Netflix has been moving huge portions of its streaming operation to Amazon Web Services (AWS) for years now. In a blog post released by the company today, Netflix said that they have finally completed its giant shift to the cloud.
“We are happy to report that in early January of 2016, after seven years of diligent effort, we have finally completed our cloud migration and shut down the last remaining data center bits used by our streaming service.”
Netflix had originally planned to complete the transition by the end of last summer. The company took the extra time to ensure that the billing and payments infrastructure was done correctly, since there are a lot of privacy and security concerns when it comes to customer data.
With the final piece of the transition completed, Netflix’s streaming business no longer operates any of its own data centre spaces. However, Netflix still operates its own content delivery network (CDN) called Open Connect.

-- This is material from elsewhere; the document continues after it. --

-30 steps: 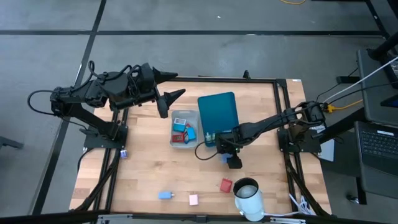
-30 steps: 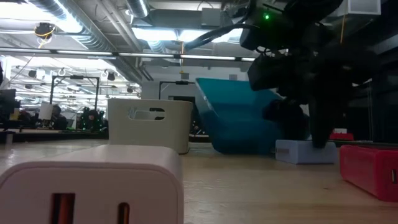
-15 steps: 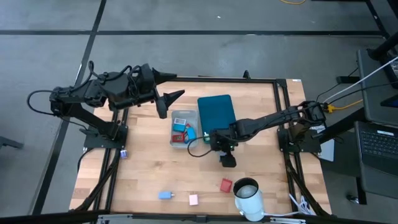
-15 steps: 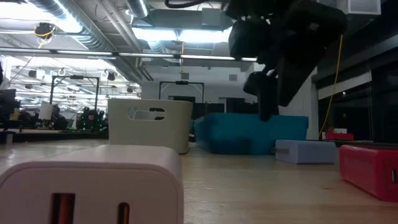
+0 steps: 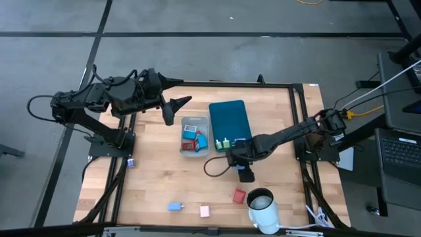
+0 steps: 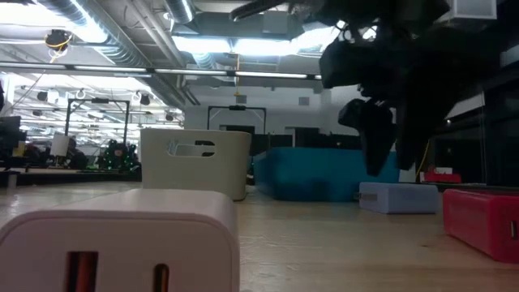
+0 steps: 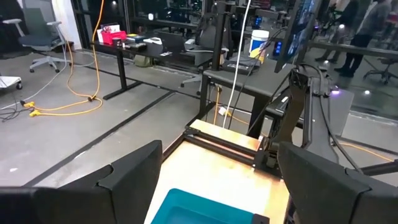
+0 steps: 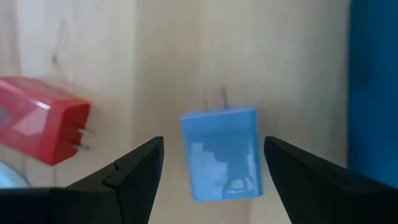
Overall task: Pick & Place Office items
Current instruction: Put the top light blue charger adapter into the blue bin, then put the light blue charger adapter into the blue bin, then put the pink charger adapter into the blue bin
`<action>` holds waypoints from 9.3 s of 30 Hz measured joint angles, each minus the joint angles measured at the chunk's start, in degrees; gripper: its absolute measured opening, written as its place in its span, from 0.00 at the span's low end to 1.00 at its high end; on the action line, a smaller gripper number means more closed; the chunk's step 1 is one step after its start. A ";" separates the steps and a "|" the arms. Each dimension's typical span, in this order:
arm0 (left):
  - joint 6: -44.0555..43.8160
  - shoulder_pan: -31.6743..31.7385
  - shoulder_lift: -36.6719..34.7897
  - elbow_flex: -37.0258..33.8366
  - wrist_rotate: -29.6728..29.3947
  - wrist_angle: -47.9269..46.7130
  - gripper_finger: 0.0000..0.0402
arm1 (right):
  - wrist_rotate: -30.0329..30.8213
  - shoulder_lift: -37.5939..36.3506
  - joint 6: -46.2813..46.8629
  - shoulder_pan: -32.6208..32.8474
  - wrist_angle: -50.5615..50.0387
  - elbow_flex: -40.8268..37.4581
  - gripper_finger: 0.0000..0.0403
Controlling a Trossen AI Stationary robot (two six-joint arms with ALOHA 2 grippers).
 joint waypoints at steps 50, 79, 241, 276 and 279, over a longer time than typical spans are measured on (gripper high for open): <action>-1.95 -0.02 0.07 0.00 1.57 -2.62 0.78 | 0.32 4.16 10.44 2.14 4.74 -2.56 0.52; -1.97 -0.02 0.07 -0.02 2.01 -2.58 0.78 | 11.91 1.84 -6.56 -8.56 -18.53 23.91 0.52; -5.83 17.47 47.72 -12.20 44.27 17.82 0.27 | 15.12 -52.54 -2.06 -21.33 6.90 0.87 0.70; 23.55 -5.40 38.23 13.51 33.85 -31.02 0.70 | 11.27 -56.40 -1.79 -21.38 12.24 0.87 0.70; 24.29 -10.00 40.06 13.51 34.07 -31.67 0.71 | 11.18 -56.30 -1.79 -21.38 12.90 0.87 0.70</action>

Netflix manages Open Connect from Amazon, but the storage boxes holding videos that stream to your house or mobile device are all located in data centers within Internet service providers’ networks or at Internet exchange points. From these exchange points, Netflix distributes traffic directly to the large network operators. Once a customer hits the “play” button, video is delivered from one of those sites.
All the applications and data needed to manage everything a customer does before clicking “play,” such as signing up for the service or searching videos, is running on AWS. All the customer-facing systems for the streaming business are thus in Amazon or the Open Connect storage boxes.
The move for Netflix to AWS has allowed them to scale their computing needs a lot quicker, significantly increase their service availability, and reduce costs. The migration took so long for Netflix because they rebuilt virtually their entire technological stack and fundamentally changed the way the company is operated.